Soft Brexit addio: la Ue interferisce nella sovranità del Regno Unito

venerdì 20 aprile 18:04 - di Redazione

L’Unione europea boccia la proposta britannica per una soluzione post Brexit del confine tra le due Irlande. Lo scrive il Daily Telegraph, provocando una smentita di Downing Street, ma la notizia sembra confermata dalle parole del capo negoziatore della Ue, Michel Barnier, per il quale c’è ancora un “rischio di fallimento” nei negoziati tra Londra e Bruxelles. A lanciare la bomba, stamani, era stato un retroscena del Telegraph, secondo il quale le proposte del governo di Theresa May per tenere insieme l’uscita dal mercato unico e dall’unione doganale e allo stesso tempo il mantenimento di un confine aperto tra le due Irlande erano state sottoposte la scorsa settimana a un “sistematico annientamento legale” da parte dei funzionari Ue. I negoziatori di Bruxelles avevano bocciato senza appello i piani di Londra, sottolineando che “nessuna delle opzioni doganali britanniche sarà in grado di funzionare, nessuna”. Una ricostruzione che viene smentita da un portavoce di Downing Street, mentre al Guardian una fonte del governo May smentisce anche la notizia secondo la quale Barnier avrebbe deciso di sospendere i colloqui sul futuro accordo commerciale tra Ue e Regno Unito, fino a quando non sarà sciolto il nodo irlandese.
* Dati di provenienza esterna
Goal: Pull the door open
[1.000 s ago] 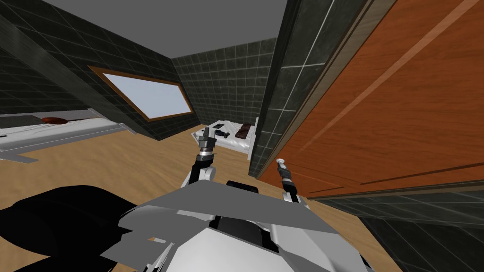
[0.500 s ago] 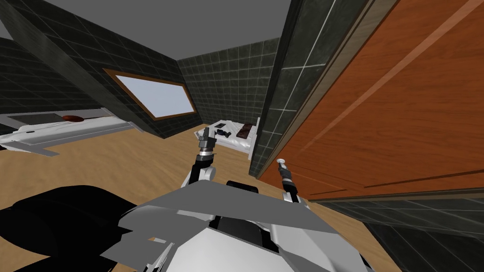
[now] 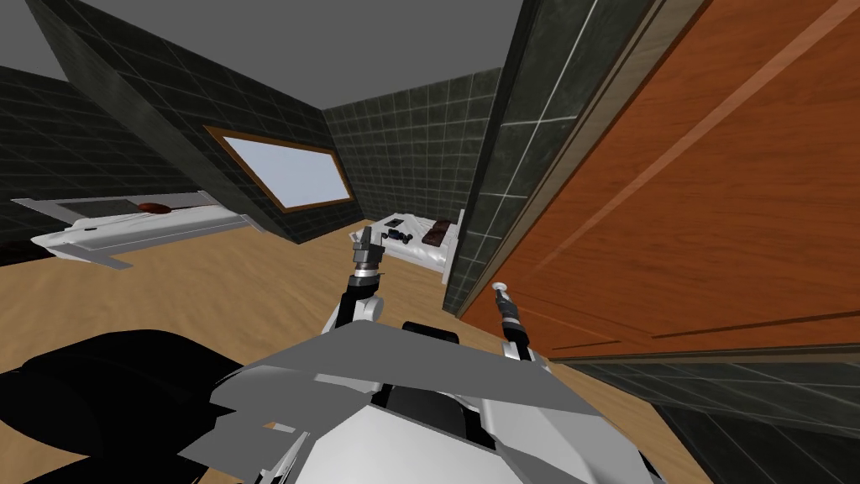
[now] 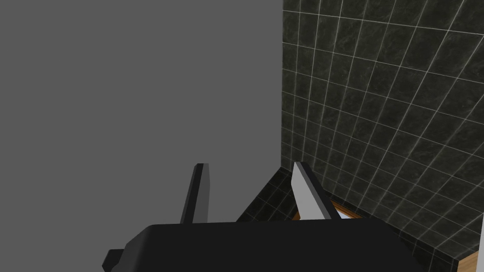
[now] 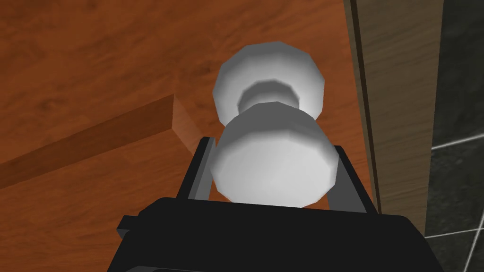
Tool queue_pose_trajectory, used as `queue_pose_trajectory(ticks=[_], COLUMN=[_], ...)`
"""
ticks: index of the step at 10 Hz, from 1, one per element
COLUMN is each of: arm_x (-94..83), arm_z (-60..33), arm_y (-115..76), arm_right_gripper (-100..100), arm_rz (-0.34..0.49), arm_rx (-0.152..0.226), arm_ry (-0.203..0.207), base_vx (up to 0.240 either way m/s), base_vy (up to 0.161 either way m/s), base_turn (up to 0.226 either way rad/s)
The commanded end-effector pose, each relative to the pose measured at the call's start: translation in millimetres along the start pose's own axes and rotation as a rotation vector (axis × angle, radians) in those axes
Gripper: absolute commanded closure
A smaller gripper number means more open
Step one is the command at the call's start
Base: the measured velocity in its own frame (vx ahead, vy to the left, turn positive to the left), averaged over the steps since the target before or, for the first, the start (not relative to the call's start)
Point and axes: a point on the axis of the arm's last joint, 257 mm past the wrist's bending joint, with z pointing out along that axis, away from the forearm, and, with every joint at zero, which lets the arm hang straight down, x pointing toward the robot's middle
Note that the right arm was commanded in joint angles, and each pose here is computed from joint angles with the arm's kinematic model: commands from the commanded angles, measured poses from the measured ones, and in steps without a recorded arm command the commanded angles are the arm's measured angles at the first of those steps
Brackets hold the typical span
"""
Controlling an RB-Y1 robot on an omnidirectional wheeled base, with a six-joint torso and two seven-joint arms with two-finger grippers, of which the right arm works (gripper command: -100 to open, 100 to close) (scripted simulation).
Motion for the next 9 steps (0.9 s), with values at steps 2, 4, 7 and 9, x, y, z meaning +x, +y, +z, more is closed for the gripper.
queue_pose_trajectory(ticks=[2, 4, 7, 9], arm_x=[-0.5, -1.7, -4.3, -5.6], arm_z=[-1.1, -1.1, -1.2, -1.3], arm_y=[-2.6, -4.2, -7.6, -9.4], arm_right_gripper=[100, 100, 100, 100], arm_rz=[0.076, 0.121, 0.213, 0.260], arm_rx=[0.011, 0.017, 0.028, 0.034], arm_ry=[-0.005, -0.010, -0.022, -0.029], base_vx=[-0.040, -0.028, -0.040, -0.041], base_vy=[-0.022, -0.022, -0.023, -0.018], base_turn=[0.066, 0.053, 0.072, 0.058])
Nella polemica è intervenuto personalmente anche il capo negoziatore della Ue per la Brexit, affermando in un’intervista a France 2 che fino ad ora, Bruxelles e Londra si trovano d’accordo sul “75%” delle questioni poste dal divorzio. Rimane da risolvere un 25% di problemi, che possono ancora far deragliare il negoziato, a cominciare dalla questione irlandese, bloccando l’uscita della Gran Bretagna dall’Unione europea, programmata per il 29 marzo del prossimo anno. In tutte le ricostruzioni giornalistiche di quanto si sta muovendo dietro le quinte del negoziato emerge la reciproca frustrazione dei due team di negoziatori. Da un lato quelli della Ue, che sarebbero delusi dalla mancanza di idee praticabili da parte dei britannici, che dallo scorso agosto hanno continuato a proporre progetti ritenuti inattuabili. E dall’altra la frustrazione degli stessi britannici di fronte all’eccesso di “intransigenza” da parte europea. In particolare, la Ue ha bocciato l’idea di una “partnership doganale semplificata”, che prevederebbe un'”equivalenza normativa” da entrambi i lati del confine, lasciando però a Londra l’opzione di “divergere” in futuro dai regolamenti stabiliti. Si tratta, ha ricordato Barnier nell’intervista a France 2, di “quello che gli inglesi chiamano cherry picking“, vale a dire, scegliere quello che ci fa più comodo e rifiutare il resto. Da parte europea, questo è “inaccettabile”. Per quanti, sia nel governo che nel Parlamento britannico, sostengono l’ipotesi di una soft Brexit, è una conferma che l’unico modo per risolvere la questione del confine tra le due Irlande è il mantenimento dell’unione doganale con la Ue. Ma questo, replicano gli euroscettici pro Brexit, impedirebbe al Regno Unito di negoziare accordi commerciali separati con Paesi terzi, annullando alcuni dei potenziali benefici dell’uscita dalla Ue. Ci sono altre tre settimane di tempo per trovare una soluzione, prima del prossimo Consiglio europeo di giugno, nel quale i leader della Ue dovranno fare il punto sui negoziati e dare il loro eventuale via libera alla fase successiva dei colloqui.